● YOUR ASSIGNMENT
From the line containing "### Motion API" down to the line containing "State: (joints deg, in", copy out the entries below exactly, both lines included, and nothing else; pictures do not belong in the copy.

== DATA FOR ANALYSIS ==

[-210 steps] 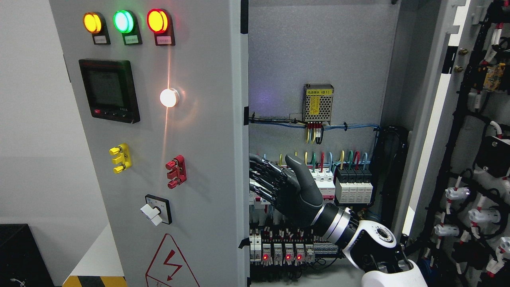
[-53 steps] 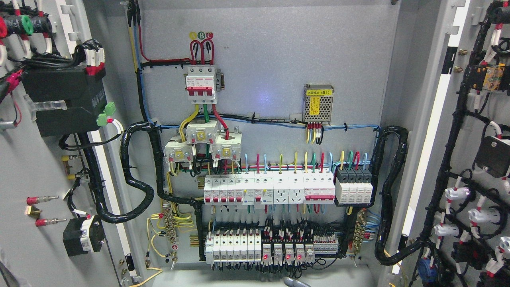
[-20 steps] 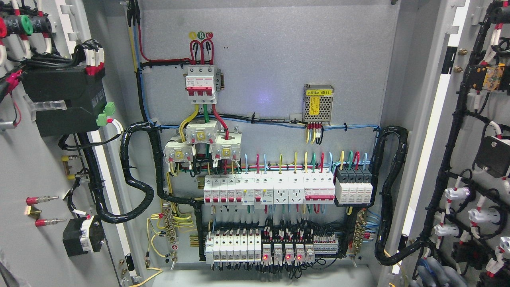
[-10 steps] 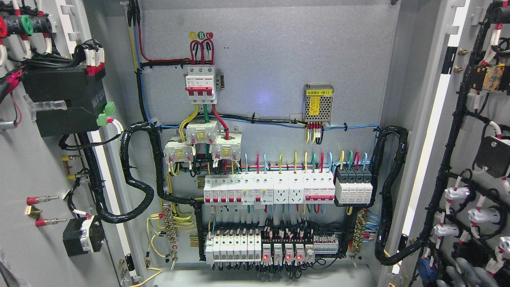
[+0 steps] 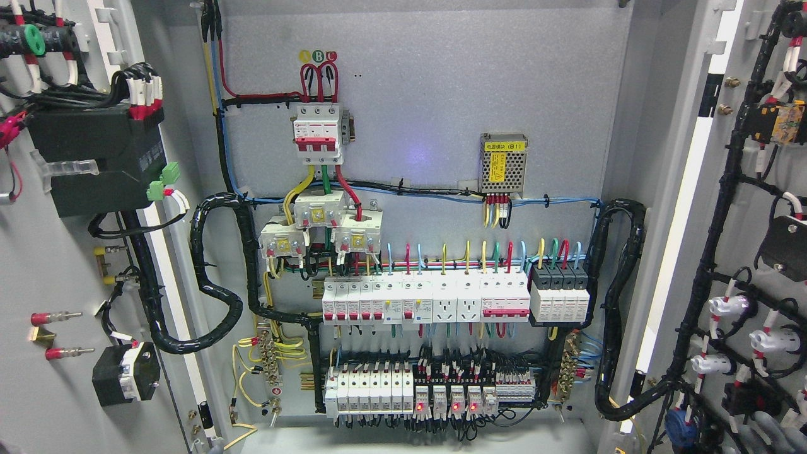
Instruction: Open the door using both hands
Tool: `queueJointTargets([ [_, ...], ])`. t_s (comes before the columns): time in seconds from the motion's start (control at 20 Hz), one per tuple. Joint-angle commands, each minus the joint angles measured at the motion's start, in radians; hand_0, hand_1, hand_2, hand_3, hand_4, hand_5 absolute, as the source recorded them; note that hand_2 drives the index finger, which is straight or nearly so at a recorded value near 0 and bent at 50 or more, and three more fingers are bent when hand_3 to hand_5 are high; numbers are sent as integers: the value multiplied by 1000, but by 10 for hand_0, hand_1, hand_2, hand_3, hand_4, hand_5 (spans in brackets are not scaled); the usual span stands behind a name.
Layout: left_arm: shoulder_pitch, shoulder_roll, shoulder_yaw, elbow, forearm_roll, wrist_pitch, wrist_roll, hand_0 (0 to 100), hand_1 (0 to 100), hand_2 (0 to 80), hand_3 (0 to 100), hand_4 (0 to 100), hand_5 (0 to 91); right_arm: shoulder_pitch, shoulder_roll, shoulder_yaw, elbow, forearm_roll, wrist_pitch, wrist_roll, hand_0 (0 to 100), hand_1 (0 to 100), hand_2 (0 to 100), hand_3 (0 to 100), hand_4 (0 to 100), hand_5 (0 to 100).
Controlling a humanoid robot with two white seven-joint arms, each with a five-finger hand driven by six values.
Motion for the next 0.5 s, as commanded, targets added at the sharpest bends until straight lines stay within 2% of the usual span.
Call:
queueJointTargets([
  [0.0, 17, 37, 75, 0, 41, -2, 0, 0, 0, 0, 0, 0, 0, 11, -8, -56, 1, -1, 0, 0, 191, 0, 0, 0, 0, 0],
  [0.45, 49, 77, 158, 3, 110, -3, 0, 0, 0, 0, 0, 0, 0, 25, -6, -90, 21, -4, 0, -2, 191, 0, 0, 0, 0, 0],
])
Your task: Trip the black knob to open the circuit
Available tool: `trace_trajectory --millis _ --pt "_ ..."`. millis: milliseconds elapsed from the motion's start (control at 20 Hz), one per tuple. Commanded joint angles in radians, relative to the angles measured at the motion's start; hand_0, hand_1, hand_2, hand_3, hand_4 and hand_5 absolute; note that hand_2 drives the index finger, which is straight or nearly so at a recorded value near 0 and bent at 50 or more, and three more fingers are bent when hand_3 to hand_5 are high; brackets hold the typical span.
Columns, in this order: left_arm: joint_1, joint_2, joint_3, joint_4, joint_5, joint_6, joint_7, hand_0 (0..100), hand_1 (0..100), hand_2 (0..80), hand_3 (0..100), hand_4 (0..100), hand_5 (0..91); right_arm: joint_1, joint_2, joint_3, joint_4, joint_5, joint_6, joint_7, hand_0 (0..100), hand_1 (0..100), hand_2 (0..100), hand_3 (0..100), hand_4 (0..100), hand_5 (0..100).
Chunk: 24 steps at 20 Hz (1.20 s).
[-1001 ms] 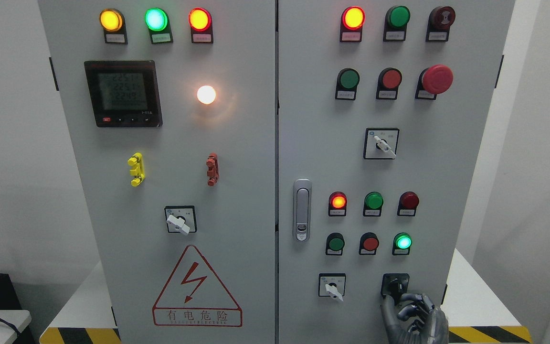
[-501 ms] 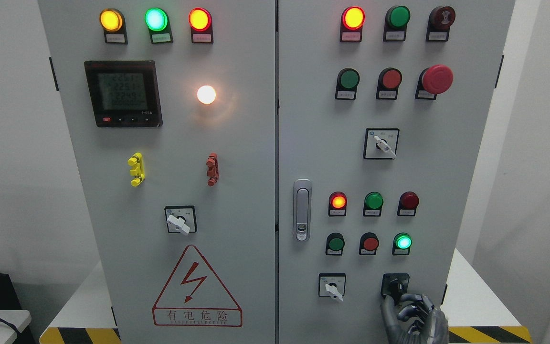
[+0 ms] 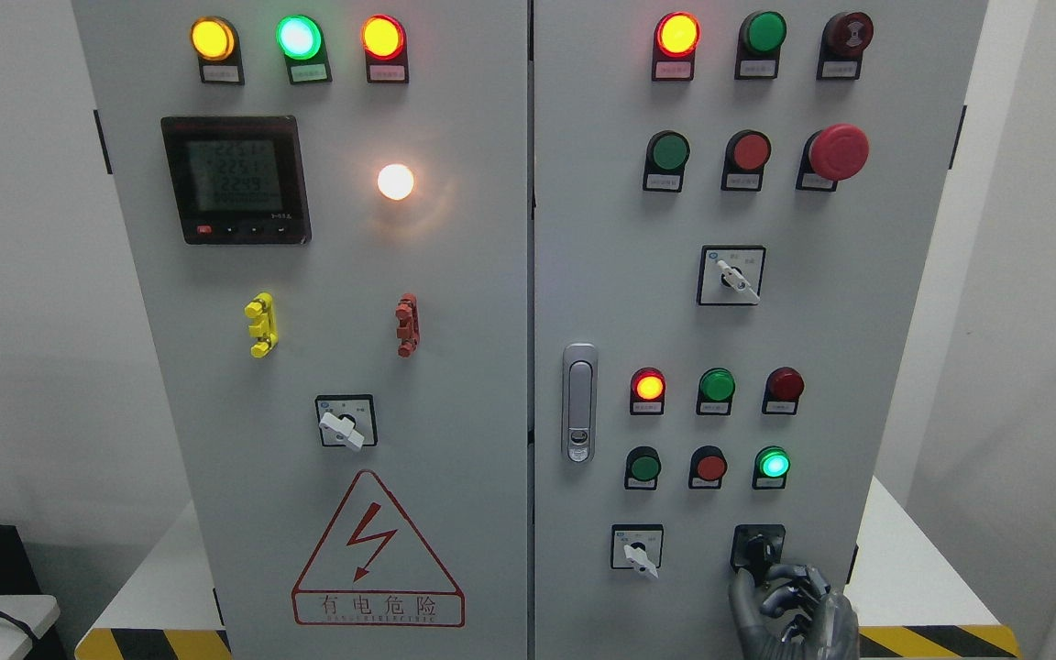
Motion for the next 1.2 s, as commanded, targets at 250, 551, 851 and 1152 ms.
trace_trajectory --millis 250,551,851,1152 --pt "-0.008 0.000 0.000 0.000 -0.032 0.000 0.000 12 39 0.0 0 0 0.0 -0.001 0.000 -0.014 0.005 0.034 -0.014 -0.001 45 79 57 85 82 91" --pt "-0.008 0.000 0.000 0.000 -0.032 0.000 0.000 12 39 0.0 0 0 0.0 0.001 0.000 -0.017 0.005 0.036 -0.014 -0.001 45 79 57 85 81 91" --pt "-0.008 0.000 0.000 0.000 -0.034 0.000 0.000 12 39 0.0 0 0 0.0 -0.001 -0.002 -0.021 0.004 0.045 -0.014 -0.001 44 79 57 85 81 91" --pt "-0.008 0.000 0.000 0.000 -0.032 0.000 0.000 12 39 0.0 0 0 0.0 0.001 0.000 -0.020 0.005 0.045 -0.014 -0.001 44 79 57 85 81 91"
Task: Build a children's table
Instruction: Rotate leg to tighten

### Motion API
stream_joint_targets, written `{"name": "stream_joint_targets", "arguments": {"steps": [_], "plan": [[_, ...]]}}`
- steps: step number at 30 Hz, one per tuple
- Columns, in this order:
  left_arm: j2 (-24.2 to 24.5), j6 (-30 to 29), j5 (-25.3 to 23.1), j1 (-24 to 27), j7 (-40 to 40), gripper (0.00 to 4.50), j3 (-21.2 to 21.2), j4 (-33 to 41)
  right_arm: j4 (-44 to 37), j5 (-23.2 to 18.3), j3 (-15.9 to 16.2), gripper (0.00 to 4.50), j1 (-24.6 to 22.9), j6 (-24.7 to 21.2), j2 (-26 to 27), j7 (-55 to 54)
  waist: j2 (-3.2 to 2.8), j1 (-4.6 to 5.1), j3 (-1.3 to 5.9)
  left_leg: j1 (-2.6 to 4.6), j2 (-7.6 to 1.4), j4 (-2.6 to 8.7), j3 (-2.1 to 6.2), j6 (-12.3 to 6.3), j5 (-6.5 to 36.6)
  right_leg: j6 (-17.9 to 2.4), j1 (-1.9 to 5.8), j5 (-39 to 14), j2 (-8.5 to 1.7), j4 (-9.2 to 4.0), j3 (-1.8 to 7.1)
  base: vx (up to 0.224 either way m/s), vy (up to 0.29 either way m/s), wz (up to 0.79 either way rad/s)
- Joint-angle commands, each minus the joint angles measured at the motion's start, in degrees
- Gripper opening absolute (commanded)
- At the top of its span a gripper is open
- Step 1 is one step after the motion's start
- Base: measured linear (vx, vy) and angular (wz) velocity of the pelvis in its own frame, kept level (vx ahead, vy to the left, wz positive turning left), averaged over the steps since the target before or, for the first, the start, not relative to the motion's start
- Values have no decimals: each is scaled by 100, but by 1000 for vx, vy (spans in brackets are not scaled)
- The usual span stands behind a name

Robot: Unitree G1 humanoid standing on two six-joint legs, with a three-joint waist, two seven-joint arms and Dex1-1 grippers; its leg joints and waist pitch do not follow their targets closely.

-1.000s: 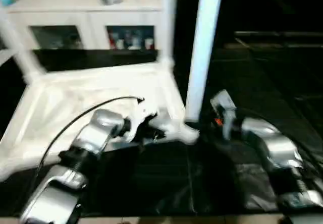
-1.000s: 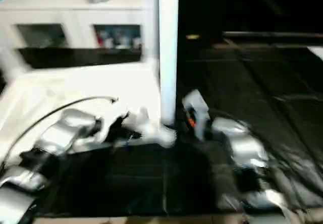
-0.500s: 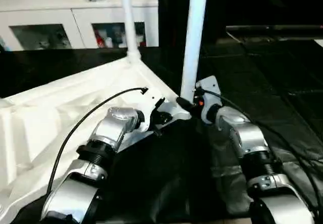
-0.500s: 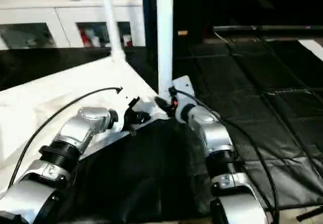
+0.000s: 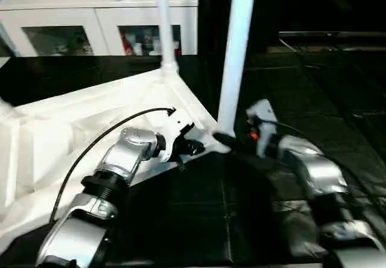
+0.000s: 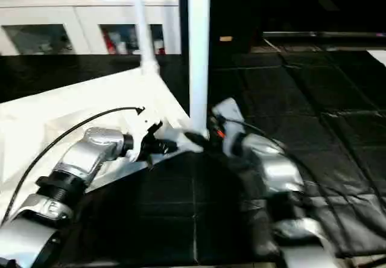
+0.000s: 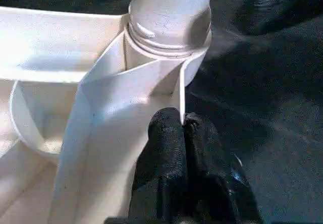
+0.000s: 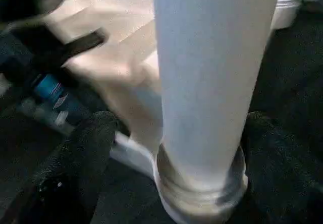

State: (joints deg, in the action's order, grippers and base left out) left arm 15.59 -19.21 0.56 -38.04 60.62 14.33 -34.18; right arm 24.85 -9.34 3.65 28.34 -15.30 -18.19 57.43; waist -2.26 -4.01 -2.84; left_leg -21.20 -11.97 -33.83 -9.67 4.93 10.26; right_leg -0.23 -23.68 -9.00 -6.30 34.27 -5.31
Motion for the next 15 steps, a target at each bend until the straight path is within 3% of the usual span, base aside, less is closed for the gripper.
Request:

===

● SOLUTION
### Motion API
stream_joint_targets, written `{"name": "stream_joint_targets", "arguments": {"steps": [_], "plan": [[_, ...]]}}`
- steps: step number at 30 Hz, one per tuple
- Columns, in this order:
  left_arm: j2 (-24.2 to 24.5), j6 (-30 to 29), j5 (-25.3 to 23.1), j1 (-24 to 27), j7 (-40 to 40), gripper (0.00 to 4.50), j3 (-21.2 to 21.2), j4 (-33 to 41)
  right_arm: j4 (-44 to 37), j5 (-23.2 to 18.3), j3 (-15.9 to 16.2), gripper (0.00 to 4.50), j1 (-24.6 to 22.9), j6 (-24.7 to 21.2), j2 (-26 to 27), j7 (-55 to 54)
  waist: j2 (-3.2 to 2.8), j1 (-4.6 to 5.1), j3 (-1.3 to 5.9)
  left_leg: j1 (-2.6 to 4.6), j2 (-7.6 to 1.4), j4 (-2.6 to 8.7), j3 (-2.1 to 6.2), j6 (-12.3 to 6.3), j5 (-6.5 to 36.6)
  right_leg: j6 (-17.9 to 2.4), j1 (-1.9 to 5.8), j5 (-39 to 14), j2 (-8.5 to 1.7), j4 (-9.2 to 4.0), j3 (-1.8 to 7.1)
  base: vx (up to 0.224 either way m/s), vy (up to 0.29 either way m/s), wz (up to 0.79 either way rad/s)
- Joint-angle commands, each minus the joint angles measured at the motion's start, in degrees
- Gripper opening absolute (commanded)
- At the top of its span a gripper is open
- Step 1 is one step after the motion's start
- Base: measured linear (vx, vy) and angular (wz) velocity of the pelvis in its own frame, kept level (vx ahead, vy to the left, wz positive turning left), averaged over the steps since the target before or, for the first, the start, not relative to the motion's start
- Values have no decimals: each is scaled by 100, but by 1000 for vx, vy (spans in brackets are not scaled)
- The usual span stands behind a name

Robot: Unitree G1 humanoid standing on two six-joint legs, with a three-joint waist, two seven-joint arms and Dex1-1 grippers; its leg joints and waist pitch do not follow their targets closely.

-1.000s: 
-1.000s: 
-0.500s: 
-0.500s: 
+0.000s: 
+0.000s: 
+0.000s: 
+0.000s: 

State: (joints deg, in the action's order, grippers and base left out) left arm 15.59 -19.21 0.56 -38.04 60.62 14.33 -34.18; right arm 24.85 -9.34 3.65 28.34 -15.30 -18.19 57.43; waist -2.26 -4.01 -2.84; left_leg -21.20 -11.97 -33.83 -9.67 4.93 10.26; right_leg -0.23 -23.68 -9.00 -6.30 34.27 -5.31

The submitted response is complete.